I have a long running Activity (think weeks+) that maintains its liveliness via heartbeat. Obviously the activity gets killed and respawned multiple time due to ec2/pod rebalancing.
Ideally I’d expect the retry counter / max attempts to reset once the activity starts heart beating again but it does not. I am currently doing workaround by setting a very high retry count like 30+ to account for infra failures. But ideally I’d want the activity to fail if more than 5 consecutive failures.
Is there any way I can reset the counter once the activity start heartbeating again ? (that should be the default behaviour IMO.
what does this activity do? does it periodically check on result of some async operation?

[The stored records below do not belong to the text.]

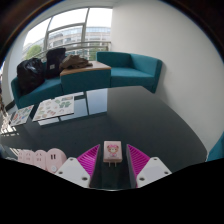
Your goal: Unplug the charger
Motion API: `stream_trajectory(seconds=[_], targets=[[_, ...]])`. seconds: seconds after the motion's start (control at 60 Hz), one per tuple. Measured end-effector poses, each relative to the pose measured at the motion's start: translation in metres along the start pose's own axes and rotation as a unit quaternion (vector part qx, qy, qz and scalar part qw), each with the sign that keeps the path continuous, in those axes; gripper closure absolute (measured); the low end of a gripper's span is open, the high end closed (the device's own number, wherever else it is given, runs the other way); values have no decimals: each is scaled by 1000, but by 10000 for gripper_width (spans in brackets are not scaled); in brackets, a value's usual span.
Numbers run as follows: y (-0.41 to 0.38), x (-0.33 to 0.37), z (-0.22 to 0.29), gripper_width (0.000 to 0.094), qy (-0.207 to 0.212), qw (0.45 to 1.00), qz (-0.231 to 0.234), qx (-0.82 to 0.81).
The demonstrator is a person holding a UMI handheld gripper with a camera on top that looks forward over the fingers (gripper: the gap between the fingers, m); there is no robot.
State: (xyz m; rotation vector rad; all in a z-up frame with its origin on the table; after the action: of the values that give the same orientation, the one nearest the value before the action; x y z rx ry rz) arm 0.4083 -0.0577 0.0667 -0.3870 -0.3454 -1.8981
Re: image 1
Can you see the black backpack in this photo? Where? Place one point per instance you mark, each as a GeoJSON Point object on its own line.
{"type": "Point", "coordinates": [55, 62]}

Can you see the pink power strip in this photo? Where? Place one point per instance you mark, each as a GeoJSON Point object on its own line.
{"type": "Point", "coordinates": [46, 159]}

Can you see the brown crumpled jacket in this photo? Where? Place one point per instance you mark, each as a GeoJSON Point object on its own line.
{"type": "Point", "coordinates": [75, 62]}

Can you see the black plastic bag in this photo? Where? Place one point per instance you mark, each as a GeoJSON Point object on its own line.
{"type": "Point", "coordinates": [30, 75]}

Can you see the wooden sofa table top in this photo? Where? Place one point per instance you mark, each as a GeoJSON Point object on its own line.
{"type": "Point", "coordinates": [96, 66]}

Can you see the teal chair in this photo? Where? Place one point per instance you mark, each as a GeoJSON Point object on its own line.
{"type": "Point", "coordinates": [217, 150]}

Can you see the large colourful sticker sheet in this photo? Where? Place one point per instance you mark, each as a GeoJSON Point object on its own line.
{"type": "Point", "coordinates": [55, 107]}

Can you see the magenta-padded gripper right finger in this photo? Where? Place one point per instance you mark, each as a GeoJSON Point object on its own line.
{"type": "Point", "coordinates": [151, 171]}

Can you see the metal window handrail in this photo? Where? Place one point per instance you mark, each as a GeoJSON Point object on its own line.
{"type": "Point", "coordinates": [66, 47]}

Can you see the pink cartoon-print charger block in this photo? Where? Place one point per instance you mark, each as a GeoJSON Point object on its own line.
{"type": "Point", "coordinates": [112, 151]}

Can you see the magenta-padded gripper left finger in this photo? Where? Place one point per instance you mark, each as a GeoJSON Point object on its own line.
{"type": "Point", "coordinates": [75, 171]}

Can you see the teal sofa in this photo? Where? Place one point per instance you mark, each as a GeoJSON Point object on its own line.
{"type": "Point", "coordinates": [130, 71]}

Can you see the small colourful sticker sheet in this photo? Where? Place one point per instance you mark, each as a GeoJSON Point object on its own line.
{"type": "Point", "coordinates": [6, 125]}

do you use heartbeat payload as “resume” mechanism when your pod restarts and activity times out and is retried on potentially different activity worker?
There isnt a way to reset max attempt count based on your sdk worker pod restarts.
Is there specific reason to restrict activity retries based on attempt count and not overall duration of time (ScheduleToClose activity timeout)?
In your workflow code do you handle activity failure after in your case max attempts is reached?
if you do, you can check if last attempt failure was a timeout (you can also check if it was a heartbeat timeout too) and then decide to schedule this activity again if needed as well as option.